5 comments to Military brain-chips to cure psychiatric disorders?

  • I love cats

    I am reminded of the famous story Flowers for Algernon.

  • Claire

    I foresee a problem when a patient tells another physician she has a chip in her brain. Another thing I wonder about is what happens if a patient who has a chip in her brain does become psychotic at some point – that could be a problem.

  • Claire

    Something I’ve wondered about (not really on the topic, but I’m really curious so hopefully you’ll answer), do psychotic patients in other countries also believe they have had a chip planted in their brain & that their country’s equivalent of the FBI is monitoring them? I wondered if it is unique to psychotic individuals in the U.S. or if it’s universal. Also, did the psychotic belief in a chip in the brain occur with the invention of recording devices like tape recorders, etc?

    • Great question. This is something I like to point out to med students or psychiatry trainees when I get the chance. Although the existence of psychosis occurs across all cultures, the content of psychotic thinking is determined by culture. Prior to the invention of technology, no one had delusions of technological intrusion or persecution. Instead it was demonic possession, voices of ancestors, spirits, and the like — and sometimes the belief that others could hear one’s thoughts, or vice versa. With the invention of radio came “thought broadcasting”, the delusion that one’s thoughts are broadcast to others like a radio signal.

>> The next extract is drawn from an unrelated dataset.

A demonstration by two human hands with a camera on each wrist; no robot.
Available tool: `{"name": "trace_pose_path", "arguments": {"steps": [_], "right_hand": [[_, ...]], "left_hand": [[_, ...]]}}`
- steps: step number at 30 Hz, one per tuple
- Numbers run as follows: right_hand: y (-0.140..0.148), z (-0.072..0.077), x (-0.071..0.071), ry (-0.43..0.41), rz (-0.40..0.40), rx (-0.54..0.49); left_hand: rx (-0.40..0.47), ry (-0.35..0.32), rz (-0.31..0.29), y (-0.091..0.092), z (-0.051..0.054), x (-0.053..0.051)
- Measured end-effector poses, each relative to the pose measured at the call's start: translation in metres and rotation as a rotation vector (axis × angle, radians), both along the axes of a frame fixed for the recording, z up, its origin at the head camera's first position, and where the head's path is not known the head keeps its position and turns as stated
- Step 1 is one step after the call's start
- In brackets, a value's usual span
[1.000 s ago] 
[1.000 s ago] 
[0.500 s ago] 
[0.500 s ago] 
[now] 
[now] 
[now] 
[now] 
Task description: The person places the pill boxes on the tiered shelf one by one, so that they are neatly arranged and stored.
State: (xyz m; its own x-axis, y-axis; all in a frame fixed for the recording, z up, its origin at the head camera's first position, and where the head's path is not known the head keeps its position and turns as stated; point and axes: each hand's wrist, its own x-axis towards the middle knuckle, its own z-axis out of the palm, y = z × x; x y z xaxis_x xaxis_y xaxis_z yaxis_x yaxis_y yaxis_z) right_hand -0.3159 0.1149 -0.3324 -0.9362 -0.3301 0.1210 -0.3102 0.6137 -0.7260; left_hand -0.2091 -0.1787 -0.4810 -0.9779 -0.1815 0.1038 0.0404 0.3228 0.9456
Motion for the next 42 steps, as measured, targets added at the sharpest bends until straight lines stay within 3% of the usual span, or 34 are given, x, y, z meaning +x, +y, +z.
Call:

It was a different way to describe the same feeling, a new metaphor that didn’t exist before radio. Later advances in technology continued to change the content of delusions: being monitored by “satellites”, fear that one’s room is bugged, and of course the idea that a radio or computer is in one’s head — usually by the CIA not FBI, as the former is less well understood and thus more ominous to most Americans. I suppose the NSA is now referenced more, but I haven’t seen an acutely psychotic patient in quite a while.

      It’s interesting to think about the commonalities of such delusions, to distill out the underlying experience from the culture-bound way of describing it.

      You asked about other countries. In places where reincarnation or ancestor worship are culturally accepted, delusional patients often invoke these ideas. It can be tricky or impossible for a psychiatrist unfamiliar with the culture to separate widely accepted beliefs, e.g., that ancestors offer encouragement or wisdom, from the idiosyncratic beliefs of a disturbed individual, e.g., that one is commanded to kill others or oneself. This is one reason cross-cultural psychiatry is a valuable field of study for sub-specialists, and, more broadly speaking, why a culturally savvy psychiatrist can be far more helpful than one who only “sees” biology or isolated symptoms, and therefore risks missing the forest for the trees. Technological delusions are pretty common across all developed countries.

      Thanks for writing.

  • Claire

    Thanks for answering my question. I think it’s so interesting.